- Exercise aim
Restate, word for word, the run of lines that starts at the line containing "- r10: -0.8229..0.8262" and ends with the final line of the listing. Leave pictures out.
%%
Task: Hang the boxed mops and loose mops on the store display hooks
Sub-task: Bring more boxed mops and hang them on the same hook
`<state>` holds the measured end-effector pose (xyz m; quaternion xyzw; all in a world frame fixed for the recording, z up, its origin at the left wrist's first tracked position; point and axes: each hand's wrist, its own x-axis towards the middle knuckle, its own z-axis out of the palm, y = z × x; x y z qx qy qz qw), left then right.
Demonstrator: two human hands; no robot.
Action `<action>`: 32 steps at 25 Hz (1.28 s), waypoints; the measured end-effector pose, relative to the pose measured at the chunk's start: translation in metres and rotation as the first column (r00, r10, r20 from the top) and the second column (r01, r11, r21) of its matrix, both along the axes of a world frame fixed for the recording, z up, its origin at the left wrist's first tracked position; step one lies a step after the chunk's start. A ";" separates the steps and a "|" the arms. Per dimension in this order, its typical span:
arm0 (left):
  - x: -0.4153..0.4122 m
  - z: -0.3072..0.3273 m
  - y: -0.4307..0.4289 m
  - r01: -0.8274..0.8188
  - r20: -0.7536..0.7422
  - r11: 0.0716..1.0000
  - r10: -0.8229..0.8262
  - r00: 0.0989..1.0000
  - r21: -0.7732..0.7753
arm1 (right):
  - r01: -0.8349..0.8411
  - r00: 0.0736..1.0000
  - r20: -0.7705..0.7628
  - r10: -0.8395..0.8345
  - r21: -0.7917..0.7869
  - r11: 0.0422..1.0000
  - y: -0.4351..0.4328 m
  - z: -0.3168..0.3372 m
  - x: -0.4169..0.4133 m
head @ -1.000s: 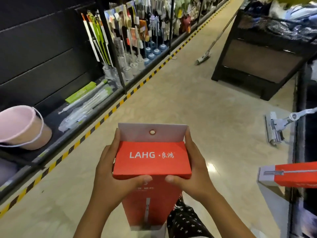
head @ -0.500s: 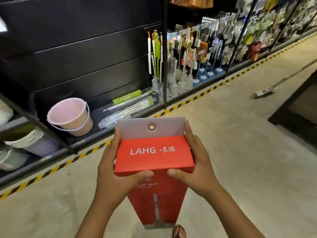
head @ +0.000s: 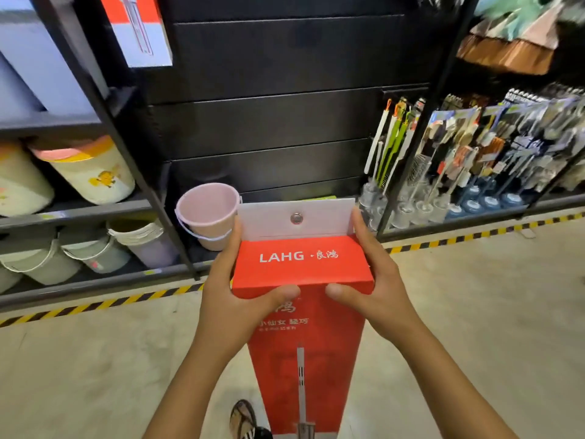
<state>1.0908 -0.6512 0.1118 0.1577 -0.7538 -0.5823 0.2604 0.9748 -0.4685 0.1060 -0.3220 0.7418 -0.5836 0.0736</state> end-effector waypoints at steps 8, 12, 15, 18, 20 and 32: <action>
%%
- Solution to the problem
  - r10: -0.8229..0.8262
  - r00: 0.0989..1.0000
  - r21: -0.7732..0.7753
arm1 (right):
  - r01: -0.8349..0.8411
  - r00: 0.0736..1.0000
  - r20: -0.7705..0.7628
  - r10: -0.8395..0.8345
  - r21: -0.7917..0.7869
  - r11: 0.0422..1.0000
  - y: -0.4351..0.4328 m
  - z: -0.3168..0.3372 m
  - x: -0.4169..0.4133 m
head @ -1.000s: 
head @ -0.500s: 
head @ +0.000s: 
<state>1.0908 -0.6512 0.1118 0.1577 -0.7538 -0.5823 0.2604 0.9748 -0.4685 0.1060 -0.3220 0.7418 -0.5836 0.0736</state> end-effector waypoints at steps 8, 12, 15, 18, 20 and 32: <action>

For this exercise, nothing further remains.